Antalya’da Tek Kubbeli Cami ve Mescitler (Osmanlı Dönemi)
Serkan KILIÇ
ISBN: 9786056472275
Sayfa: 176
Baskı Yılı: 2015
Baskı Yeri: Antalya
Yayınevi: Antalya Büyükşehir Belediyesi Yayınları
DOI: 10.20480/lbr.2016032
Geliş Tarihi: 10.10.2016 | Kabul Tarihi: 25.11.2016
Elektronik Yayın Tarihi: 20.12.2016
Telif Hakkı © Libri Kitap Tanıtımı, Eleştiri ve Çeviri Dergisi, 2016
S. KILIÇ, Antalya’da Tek Kubbeli Cami ve Mescitler (Osmanlı Dönemi). Antalya 2015. Antalya Büyükşehir Belediyesi Yayınları, 176 sayfa (114 fotoğraf ve 30 çizim ile birlikte). ISBN: 9786056472275
Yazarın “Antalya’da Yer Alan Osmanlı Dönemi Tek Kubbeli Cami ve Mescitler” adlı yüksek lisans tezinden üretilmiş olan kitap, Giriş (11-16), Katalog (17-154), Değerlendirme (155-170), Sonuç (171-173) ve Kaynakça (174-176) olmak üzere beş bölümde ele alınmıştır. Giriş bölümü dört, Katalog bölümü on yedi, Değerlendirme bölümü ise altı alt başlıktan oluşmuştur. Değerlendirme bölümünde her alt başlık çok sayıda yan başlığa ve yan başlıklar da ara başlıklara ayrılmıştır. Kitap 30 çizim ve 114 renkli fotoğrafla birlikte kuşe kâğıda basılmıştır.
Dört ayrı alt başlık altında ele alınan Giriş (11-16) bölümünde konunun tanımı, sınırları, önemi, araştırma yöntemi, Antalya tarihi ve de yararlanılan kaynaklar hakkında bilgi verilmiştir. Konunun sınırlarını, Antalya il, ilçe ve köylerinde Osmanlı Dönemi’nde inşa edilmiş tek kubbeli cami ve mescitler oluşturmuştur. Yapılan çalışma neticesinde 17 adet cami ve mescit çalışmaya dâhil edilmiştir.
Araştırma yöntemi olarak kütüphane taraması ve de arazi çalışması gerçekleştirilmiştir. Akabinde, tespit edilen ve günümüze ulaşan yapılar yerinde görülüp fotoğraf ve çizimle belgelenerek, paralelinde söz konusu yapıların ayrıntılı mimari tanımlamaları yapılmıştır. Ayrıca, Vakıflar Bölge Müdürlüğü Arşivi’nden söz konusu yapılardan vakfiyeleri olanlar tespit edilerek değerlendirilmiştir. Son olarak, Başbakanlık Devlet Arşivleri Genel Müdürlüğü’nden de yapıların onarımıyla ilgili arşiv belgelerine yer verilmiştir.
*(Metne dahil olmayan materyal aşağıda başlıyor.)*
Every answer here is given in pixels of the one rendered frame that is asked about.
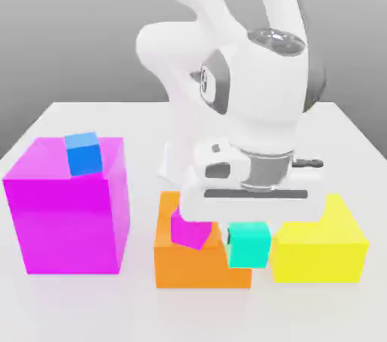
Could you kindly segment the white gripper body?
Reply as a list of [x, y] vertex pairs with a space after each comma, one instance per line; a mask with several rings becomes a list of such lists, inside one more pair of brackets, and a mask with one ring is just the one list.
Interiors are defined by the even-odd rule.
[[180, 212], [192, 222], [315, 222], [325, 203], [326, 185], [319, 173], [289, 173], [281, 184], [259, 191], [193, 177], [181, 189]]

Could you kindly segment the small teal cube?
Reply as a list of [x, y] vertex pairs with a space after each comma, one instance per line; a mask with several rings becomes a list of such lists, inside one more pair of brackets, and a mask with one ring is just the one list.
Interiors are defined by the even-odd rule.
[[271, 232], [265, 222], [230, 223], [225, 246], [230, 268], [264, 269], [271, 248]]

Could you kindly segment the small magenta cube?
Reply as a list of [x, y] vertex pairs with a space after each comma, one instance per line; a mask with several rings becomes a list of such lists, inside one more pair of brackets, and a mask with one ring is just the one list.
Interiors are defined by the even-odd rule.
[[201, 250], [212, 231], [211, 222], [186, 221], [177, 207], [170, 217], [171, 241], [193, 250]]

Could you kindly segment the small blue cube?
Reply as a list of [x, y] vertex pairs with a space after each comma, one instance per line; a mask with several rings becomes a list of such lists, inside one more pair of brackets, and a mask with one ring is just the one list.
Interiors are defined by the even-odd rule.
[[103, 171], [101, 146], [96, 133], [67, 135], [64, 142], [72, 176], [97, 174]]

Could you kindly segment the large yellow box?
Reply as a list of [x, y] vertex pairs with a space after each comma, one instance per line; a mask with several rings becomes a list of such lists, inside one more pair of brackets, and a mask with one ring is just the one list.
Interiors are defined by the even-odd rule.
[[274, 234], [269, 264], [276, 283], [355, 283], [369, 242], [340, 194], [329, 194], [316, 222], [286, 222]]

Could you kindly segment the large orange box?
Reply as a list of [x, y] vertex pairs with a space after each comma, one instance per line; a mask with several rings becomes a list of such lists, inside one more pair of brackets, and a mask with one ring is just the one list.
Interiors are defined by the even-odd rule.
[[179, 203], [179, 193], [163, 191], [154, 240], [157, 288], [249, 288], [252, 270], [228, 266], [217, 223], [200, 250], [171, 240], [171, 216]]

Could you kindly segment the large magenta box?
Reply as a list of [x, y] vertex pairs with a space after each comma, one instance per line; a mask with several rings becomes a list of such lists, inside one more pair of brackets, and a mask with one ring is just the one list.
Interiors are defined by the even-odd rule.
[[100, 145], [99, 174], [71, 176], [63, 138], [40, 137], [3, 178], [28, 273], [119, 273], [130, 227], [124, 140]]

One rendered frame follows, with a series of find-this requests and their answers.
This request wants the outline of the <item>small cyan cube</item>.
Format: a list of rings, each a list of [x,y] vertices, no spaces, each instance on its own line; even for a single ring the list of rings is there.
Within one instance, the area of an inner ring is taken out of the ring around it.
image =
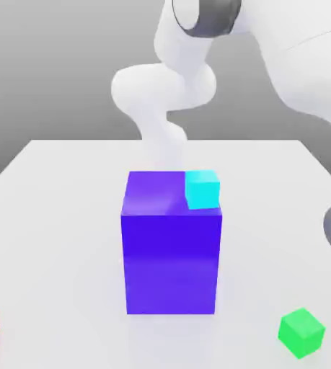
[[[185,198],[191,210],[219,207],[220,181],[214,170],[185,172]]]

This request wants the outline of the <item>small green cube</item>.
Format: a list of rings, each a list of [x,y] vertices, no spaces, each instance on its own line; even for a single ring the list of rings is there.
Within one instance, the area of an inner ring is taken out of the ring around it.
[[[297,358],[316,352],[322,345],[326,327],[305,308],[281,318],[278,339]]]

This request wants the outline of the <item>large purple box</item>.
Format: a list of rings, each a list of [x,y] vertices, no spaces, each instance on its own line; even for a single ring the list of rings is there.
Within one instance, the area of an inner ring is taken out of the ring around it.
[[[213,314],[221,206],[189,209],[184,171],[131,171],[120,217],[128,314]]]

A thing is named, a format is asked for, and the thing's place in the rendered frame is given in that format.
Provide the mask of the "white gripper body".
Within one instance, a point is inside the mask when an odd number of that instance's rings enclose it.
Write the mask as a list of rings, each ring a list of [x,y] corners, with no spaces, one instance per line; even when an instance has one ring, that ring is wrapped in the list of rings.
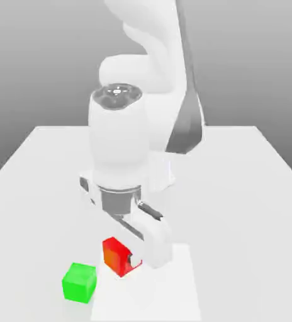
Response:
[[[172,231],[165,217],[135,208],[124,217],[107,215],[110,232],[149,267],[158,269],[172,260]]]

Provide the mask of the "small red cube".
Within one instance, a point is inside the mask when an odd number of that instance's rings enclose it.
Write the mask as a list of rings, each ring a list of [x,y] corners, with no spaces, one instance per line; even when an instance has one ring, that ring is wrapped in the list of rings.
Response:
[[[110,237],[102,242],[104,263],[119,277],[142,265],[142,260],[133,264],[132,252],[119,242],[115,237]]]

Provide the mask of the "small green cube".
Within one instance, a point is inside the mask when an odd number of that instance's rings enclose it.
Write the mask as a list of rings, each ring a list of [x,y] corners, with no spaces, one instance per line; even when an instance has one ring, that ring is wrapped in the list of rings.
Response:
[[[97,284],[94,266],[72,263],[62,278],[64,298],[70,301],[88,304]]]

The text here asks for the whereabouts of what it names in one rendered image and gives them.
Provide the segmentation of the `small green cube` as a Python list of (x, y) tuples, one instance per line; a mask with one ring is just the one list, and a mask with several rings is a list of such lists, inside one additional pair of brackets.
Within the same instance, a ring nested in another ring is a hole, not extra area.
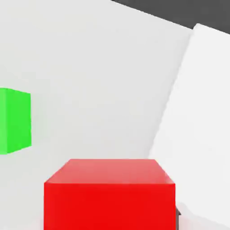
[(0, 88), (0, 155), (31, 145), (31, 95)]

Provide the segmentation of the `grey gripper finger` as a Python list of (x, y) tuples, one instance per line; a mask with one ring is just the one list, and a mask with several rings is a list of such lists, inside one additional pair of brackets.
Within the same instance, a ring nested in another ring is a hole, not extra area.
[(225, 226), (193, 214), (184, 203), (177, 203), (179, 230), (225, 230)]

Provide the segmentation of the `small red cube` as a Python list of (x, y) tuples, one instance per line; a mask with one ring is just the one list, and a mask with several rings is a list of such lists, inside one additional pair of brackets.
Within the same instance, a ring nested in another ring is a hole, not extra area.
[(153, 159), (71, 159), (44, 183), (44, 230), (176, 230), (175, 192)]

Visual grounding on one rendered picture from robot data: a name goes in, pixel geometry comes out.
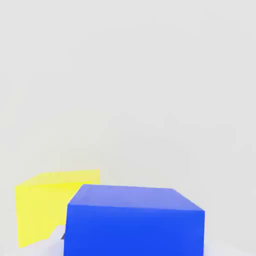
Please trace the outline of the small blue cube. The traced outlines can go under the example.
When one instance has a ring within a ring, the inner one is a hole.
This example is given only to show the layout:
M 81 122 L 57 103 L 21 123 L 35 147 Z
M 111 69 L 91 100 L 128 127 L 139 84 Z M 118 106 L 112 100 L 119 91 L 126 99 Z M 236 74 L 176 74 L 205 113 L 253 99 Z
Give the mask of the small blue cube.
M 84 184 L 63 256 L 204 256 L 205 211 L 171 188 Z

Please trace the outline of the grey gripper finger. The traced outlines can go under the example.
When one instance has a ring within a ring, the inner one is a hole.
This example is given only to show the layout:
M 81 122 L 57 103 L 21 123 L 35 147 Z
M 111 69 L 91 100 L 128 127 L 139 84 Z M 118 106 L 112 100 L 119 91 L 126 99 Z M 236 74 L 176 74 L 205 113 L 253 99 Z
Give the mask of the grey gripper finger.
M 64 236 L 66 227 L 58 225 L 47 239 L 42 256 L 64 256 Z

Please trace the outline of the small yellow cube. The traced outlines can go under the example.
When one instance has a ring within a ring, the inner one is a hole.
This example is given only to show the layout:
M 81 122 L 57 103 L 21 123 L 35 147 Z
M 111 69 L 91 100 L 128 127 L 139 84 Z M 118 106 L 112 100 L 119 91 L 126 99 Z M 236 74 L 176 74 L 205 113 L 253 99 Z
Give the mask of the small yellow cube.
M 67 205 L 83 184 L 100 184 L 100 170 L 43 172 L 15 186 L 18 247 L 48 239 L 66 224 Z

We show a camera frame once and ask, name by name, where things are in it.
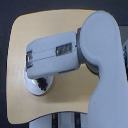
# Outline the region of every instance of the wooden board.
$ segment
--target wooden board
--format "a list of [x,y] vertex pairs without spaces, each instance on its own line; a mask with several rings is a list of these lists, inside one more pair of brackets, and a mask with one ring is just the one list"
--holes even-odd
[[85,65],[77,71],[57,75],[44,96],[32,95],[23,79],[26,46],[35,39],[77,31],[94,11],[56,10],[20,16],[13,24],[7,62],[7,115],[12,124],[61,111],[87,112],[98,83]]

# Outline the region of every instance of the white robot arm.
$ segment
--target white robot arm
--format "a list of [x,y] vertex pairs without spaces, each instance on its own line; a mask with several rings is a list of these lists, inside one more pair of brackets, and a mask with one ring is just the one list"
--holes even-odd
[[90,15],[77,35],[66,32],[37,39],[27,46],[29,79],[78,69],[80,64],[99,75],[88,107],[88,128],[128,128],[128,86],[120,32],[104,11]]
Bugüne kadar Antalya’daki tek kubbeli cami ve mescitleri doğrudan konu alan bir çalışma olmadığı için, ilgili kaynaklar kısmında Antalya tarihi ve yapıları hakkında kısmen bilgi veren yayınlar kısaca tanıtılmıştır (11-14). Bunlar içerisinde Leyla Yılmaz tarafından hazırlanan “Antalya, Bir Ortaçağ Türk Şehrinin Mimarlık Mirası ve Şehir Dokusunun Gelişimi (16. Yüzyılın Sonuna Kadar)” adlı çalışma önemlidir.
Antalya Tarihi (14-16) alt başlığında ise şehrin kuruluşundan başlayarak günümüze kadar geçirdiği değişim ve dönüşüm ele alınmıştır. Anadolu Selçuklu Dönemi’nde fethedilen şehir önemli bir liman kenti olmasından dolayı sürekli el değiştirmiştir. Türk hâkimiyeti döneminde sırasıyla Anadolu Selçukluları, Hamidoğulları (Teke-Oğulları), Osmanlı İmparatorluğu ve Türkiye Cumhuriyeti egemenliğine girmiştir.
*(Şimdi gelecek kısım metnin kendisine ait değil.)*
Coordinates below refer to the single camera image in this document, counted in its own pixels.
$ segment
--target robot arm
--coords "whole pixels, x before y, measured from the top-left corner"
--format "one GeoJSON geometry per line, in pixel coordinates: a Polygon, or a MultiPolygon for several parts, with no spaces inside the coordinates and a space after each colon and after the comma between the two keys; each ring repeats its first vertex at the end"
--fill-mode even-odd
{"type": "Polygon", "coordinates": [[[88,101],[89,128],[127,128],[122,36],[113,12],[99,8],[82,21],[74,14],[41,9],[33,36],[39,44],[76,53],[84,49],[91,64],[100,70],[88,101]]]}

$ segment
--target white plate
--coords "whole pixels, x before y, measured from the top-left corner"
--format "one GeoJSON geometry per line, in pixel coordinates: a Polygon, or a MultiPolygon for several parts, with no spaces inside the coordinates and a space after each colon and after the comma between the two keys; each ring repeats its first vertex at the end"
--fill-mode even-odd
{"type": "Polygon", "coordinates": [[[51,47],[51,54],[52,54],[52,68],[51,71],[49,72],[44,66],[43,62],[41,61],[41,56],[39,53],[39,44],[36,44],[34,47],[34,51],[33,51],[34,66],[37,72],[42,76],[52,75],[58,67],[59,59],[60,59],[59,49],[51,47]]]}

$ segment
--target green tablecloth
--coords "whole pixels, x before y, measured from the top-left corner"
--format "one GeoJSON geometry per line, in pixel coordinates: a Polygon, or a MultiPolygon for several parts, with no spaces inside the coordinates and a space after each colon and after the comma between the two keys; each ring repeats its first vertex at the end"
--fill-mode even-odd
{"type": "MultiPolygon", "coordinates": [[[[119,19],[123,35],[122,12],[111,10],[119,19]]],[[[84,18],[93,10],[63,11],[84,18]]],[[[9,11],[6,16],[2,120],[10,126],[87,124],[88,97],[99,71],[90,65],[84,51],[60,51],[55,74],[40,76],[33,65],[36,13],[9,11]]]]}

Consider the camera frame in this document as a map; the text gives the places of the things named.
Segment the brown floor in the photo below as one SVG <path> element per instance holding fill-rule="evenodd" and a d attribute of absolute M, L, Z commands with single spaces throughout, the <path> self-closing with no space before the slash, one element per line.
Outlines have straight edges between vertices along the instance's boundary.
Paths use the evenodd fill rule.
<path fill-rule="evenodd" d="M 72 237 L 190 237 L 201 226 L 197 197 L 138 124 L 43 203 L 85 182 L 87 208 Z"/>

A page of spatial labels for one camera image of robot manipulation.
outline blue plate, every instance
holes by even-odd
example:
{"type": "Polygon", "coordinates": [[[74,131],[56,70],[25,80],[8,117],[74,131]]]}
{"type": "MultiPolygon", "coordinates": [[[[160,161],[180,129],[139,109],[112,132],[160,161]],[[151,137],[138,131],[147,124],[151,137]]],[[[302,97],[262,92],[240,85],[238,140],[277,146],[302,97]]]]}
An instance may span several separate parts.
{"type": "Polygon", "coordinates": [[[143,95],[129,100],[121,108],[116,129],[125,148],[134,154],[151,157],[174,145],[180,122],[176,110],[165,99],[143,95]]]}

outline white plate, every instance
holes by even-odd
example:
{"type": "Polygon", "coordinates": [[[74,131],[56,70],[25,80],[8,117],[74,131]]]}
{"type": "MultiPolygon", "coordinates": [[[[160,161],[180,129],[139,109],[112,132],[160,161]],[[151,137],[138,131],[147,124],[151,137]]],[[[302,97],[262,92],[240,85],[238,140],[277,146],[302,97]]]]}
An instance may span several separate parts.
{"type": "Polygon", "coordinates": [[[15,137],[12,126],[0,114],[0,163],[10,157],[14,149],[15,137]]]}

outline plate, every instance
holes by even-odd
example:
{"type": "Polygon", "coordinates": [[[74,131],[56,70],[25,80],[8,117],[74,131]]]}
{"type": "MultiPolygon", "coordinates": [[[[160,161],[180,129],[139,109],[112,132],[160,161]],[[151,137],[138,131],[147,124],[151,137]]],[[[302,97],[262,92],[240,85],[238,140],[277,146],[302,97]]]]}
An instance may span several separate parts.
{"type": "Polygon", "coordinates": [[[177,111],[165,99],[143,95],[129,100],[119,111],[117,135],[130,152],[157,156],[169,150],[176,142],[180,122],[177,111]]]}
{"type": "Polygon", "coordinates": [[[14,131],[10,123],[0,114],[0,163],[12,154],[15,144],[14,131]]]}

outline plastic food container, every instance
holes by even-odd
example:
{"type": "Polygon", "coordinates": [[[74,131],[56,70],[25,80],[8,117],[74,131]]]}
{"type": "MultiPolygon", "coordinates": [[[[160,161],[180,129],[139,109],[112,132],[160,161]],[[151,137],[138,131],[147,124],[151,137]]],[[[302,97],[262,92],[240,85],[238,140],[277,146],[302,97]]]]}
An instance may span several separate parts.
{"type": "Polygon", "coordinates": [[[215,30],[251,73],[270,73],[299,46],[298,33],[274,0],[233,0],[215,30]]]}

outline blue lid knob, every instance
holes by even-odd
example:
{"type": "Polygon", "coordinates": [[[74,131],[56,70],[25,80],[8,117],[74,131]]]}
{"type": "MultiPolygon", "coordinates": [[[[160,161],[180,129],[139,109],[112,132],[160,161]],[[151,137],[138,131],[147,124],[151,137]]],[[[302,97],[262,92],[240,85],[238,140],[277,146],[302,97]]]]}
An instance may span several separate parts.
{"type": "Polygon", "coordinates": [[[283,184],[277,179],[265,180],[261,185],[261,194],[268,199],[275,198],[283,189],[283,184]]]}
Katalog (17-154) bölümünde çalışmaya dâhil edilen; Süleymaniye (Alaaddin) Camisi (17-27), Bali Bey-Bal Bey Camisi (28-34), Murat Paşa Camisi (35-49), Tekeli Mehmet Paşa Camisi (50-69), Ömer Paşa Camisi (70-88), Nasreddin-Kasaba-Yusuf Ağa Camisi (89-95), Müsellim Camisi (96-107), Hasköy (Eski) Mescidi (108-112), Ağalar Önü Mescidi (113-118), Takkacı Mustafa-Müftü Mescidi (119-122), Hacı Hasan Ağa Mescidi (123-127), Edipzade Mescidi (128-132), İskele Mescidi (133-138), Yeşilkaraman Mescidi (139-143), Kızıllı Mescidi (144-147), Alacami Mescidi (148-150) ve Kürüş Köyü Mescidi (151-154) olmak üzere toplam 17 adet yapı kronolojik olarak tanıtılmıştır. Ancak önce camiler, ardından da mescitler kronolojik olarak sıralanmıştır. Söz konusu yapılar arasından, çeşitli kurumlar aracılığıyla çizimleri temin edilenler kontrol edilmiş ve eksikleri tamamlanmıştır. Çizimleri olmayan yapıların ise rölöve kurallarına göre arazide ölçüleri alınarak Autocad programında çizimleri yapılmıştır. Son olarak, yapıların ayrıntılı mimari tanımları yapılmış ve süsleme özellikleriyle birlikte her yapı için kısa bir değerlendirmeye yer verilmiştir.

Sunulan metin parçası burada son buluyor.